WORK ORDER
Tally the lines below containing the word "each" and give that total alone.

SUPPLIED INFORMATION
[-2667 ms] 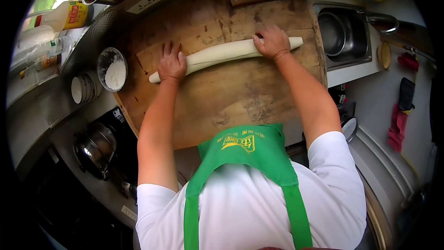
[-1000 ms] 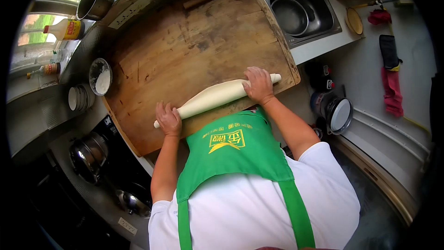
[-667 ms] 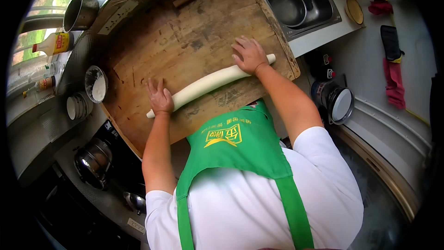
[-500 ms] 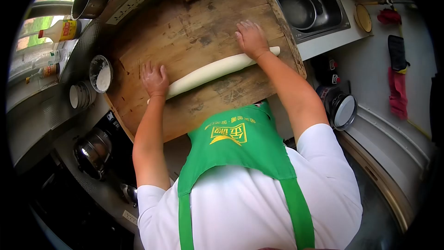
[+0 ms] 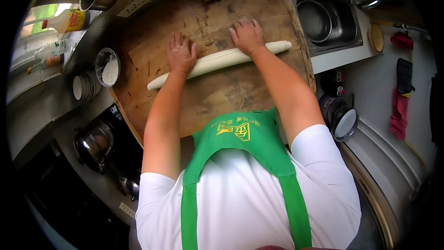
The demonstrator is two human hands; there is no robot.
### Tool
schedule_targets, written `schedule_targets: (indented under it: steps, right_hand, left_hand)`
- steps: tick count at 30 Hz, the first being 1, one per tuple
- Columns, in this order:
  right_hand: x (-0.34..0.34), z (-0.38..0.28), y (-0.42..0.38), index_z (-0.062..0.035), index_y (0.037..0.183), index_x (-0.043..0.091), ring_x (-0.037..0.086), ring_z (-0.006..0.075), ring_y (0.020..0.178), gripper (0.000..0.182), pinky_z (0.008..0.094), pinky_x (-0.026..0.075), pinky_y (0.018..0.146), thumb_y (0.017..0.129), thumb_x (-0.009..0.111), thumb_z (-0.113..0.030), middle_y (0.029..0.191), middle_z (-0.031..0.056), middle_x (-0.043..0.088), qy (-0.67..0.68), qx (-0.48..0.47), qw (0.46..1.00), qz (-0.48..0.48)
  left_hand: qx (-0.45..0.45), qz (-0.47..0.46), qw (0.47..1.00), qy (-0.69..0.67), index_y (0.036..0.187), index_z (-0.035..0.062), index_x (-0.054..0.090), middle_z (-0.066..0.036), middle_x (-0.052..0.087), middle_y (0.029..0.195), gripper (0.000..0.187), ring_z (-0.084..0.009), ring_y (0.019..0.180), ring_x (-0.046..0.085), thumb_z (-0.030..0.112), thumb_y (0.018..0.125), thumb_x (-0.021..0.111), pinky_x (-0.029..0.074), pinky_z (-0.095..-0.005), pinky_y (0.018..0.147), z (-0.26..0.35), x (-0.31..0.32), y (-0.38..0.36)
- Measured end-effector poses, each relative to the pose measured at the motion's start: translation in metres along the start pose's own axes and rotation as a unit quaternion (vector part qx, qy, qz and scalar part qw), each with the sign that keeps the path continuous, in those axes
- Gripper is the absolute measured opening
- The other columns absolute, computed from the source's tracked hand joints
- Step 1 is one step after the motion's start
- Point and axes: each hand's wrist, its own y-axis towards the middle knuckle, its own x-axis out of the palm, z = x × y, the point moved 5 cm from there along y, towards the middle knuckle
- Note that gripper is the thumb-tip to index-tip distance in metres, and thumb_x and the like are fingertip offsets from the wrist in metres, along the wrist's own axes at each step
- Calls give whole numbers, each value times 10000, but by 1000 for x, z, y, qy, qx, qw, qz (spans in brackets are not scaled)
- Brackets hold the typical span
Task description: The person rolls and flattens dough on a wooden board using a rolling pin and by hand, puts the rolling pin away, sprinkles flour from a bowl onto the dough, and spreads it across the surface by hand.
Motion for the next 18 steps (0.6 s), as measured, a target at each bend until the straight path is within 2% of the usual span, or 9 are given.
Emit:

RESPONSE TO THE TASK
5